O Departamento de Defesa dos EUA revelou nesta semana que começará a produzir componentes para os sistemas de mísseis de cruzeiro terrestres que eram proibidos pelo agora suspenso Tratado de Forças Nucleares de Alcance Intermediário (INF).
Sputnik

A porta-voz do Pentágono e a tenente-coronel Michelle Baldanza, declarou que o Pentágono "iniciará atividades de fabricação de componentes para apoiar os testes de desenvolvimento desses sistemas — atividades que, até 2 de fevereiro, não estavam de acordo com nossas obrigações quanto ao tratado".

"Os EUA cumpriram escrupulosamente suas obrigações quanto ao Tratado INF, por isso esses programas estão nos estágios iniciais", acrescentou Baldanza, sublinhando que os esforços dos EUA são "apenas convencionais — não nucleares".

Entretanto, a porta-voz explicou que essas atividades são reversíveis e seriam interrompidas se a Rússia regressar "ao cumprimento total e verificável [do INF] antes de nos retirarmos [oficialmente] do Tratado em agosto de 2019".

Nova corrida armamentista à vista? Como ruptura do Tratado INF poderia afetar paz global
Anteriormente, um funcionário do Departamento de Defesa disse à edição Aviation Week que a pesquisa e o desenvolvimento do conceito de míssil de cruzeiro terra-ar não nuclear começaram no fim de 2017, mas afirmou que o desenvolvimento anterior "parou antes das atividades de fabricação", porque seria "inconsistente" com os termos do Tratado INF.
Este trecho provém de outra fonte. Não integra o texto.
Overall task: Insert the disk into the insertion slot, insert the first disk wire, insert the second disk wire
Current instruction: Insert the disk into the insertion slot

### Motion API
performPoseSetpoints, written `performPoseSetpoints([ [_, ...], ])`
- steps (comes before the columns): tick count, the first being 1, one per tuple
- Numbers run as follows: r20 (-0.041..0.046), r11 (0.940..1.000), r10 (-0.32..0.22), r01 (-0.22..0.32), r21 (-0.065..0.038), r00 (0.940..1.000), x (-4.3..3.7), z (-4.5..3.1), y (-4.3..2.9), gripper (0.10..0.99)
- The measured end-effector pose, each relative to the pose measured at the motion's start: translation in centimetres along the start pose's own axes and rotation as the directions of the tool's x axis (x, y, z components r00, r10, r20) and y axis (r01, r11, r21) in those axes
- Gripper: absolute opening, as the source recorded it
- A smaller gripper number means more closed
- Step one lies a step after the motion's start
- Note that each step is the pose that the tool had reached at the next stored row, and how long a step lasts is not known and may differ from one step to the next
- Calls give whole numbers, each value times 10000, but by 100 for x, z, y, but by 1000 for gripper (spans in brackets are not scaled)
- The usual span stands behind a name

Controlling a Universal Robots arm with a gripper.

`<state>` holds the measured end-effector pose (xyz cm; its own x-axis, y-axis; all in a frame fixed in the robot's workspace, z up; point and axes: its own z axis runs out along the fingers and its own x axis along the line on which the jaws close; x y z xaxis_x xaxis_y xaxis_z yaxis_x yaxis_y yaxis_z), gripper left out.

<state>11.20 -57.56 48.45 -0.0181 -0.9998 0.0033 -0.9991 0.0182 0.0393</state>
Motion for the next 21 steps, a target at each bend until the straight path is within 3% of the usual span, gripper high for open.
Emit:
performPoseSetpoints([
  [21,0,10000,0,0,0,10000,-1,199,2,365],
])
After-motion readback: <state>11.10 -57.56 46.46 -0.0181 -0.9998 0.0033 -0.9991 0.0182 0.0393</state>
Ao longo dos últimos anos, a Rússia e os EUA se têm acusado mutuamente da suposta violação dos termos do Tratado INF assinado em 1987 com a então União Soviética, que não tem data de expiração e proíbe as partes de terem mísseis balísticos terrestres ou mísseis de cruzeiro com alcance entre 500 e 5.500 quilômetros.

Desde 2 de fevereiro, os EUA suspenderam suas obrigações quanto ao INF. O presidente russo Vladimir Putin, por sua vez, assinou o decreto sobre a suspensão do Tratado INF pela Rússia em 4 de março de 2019.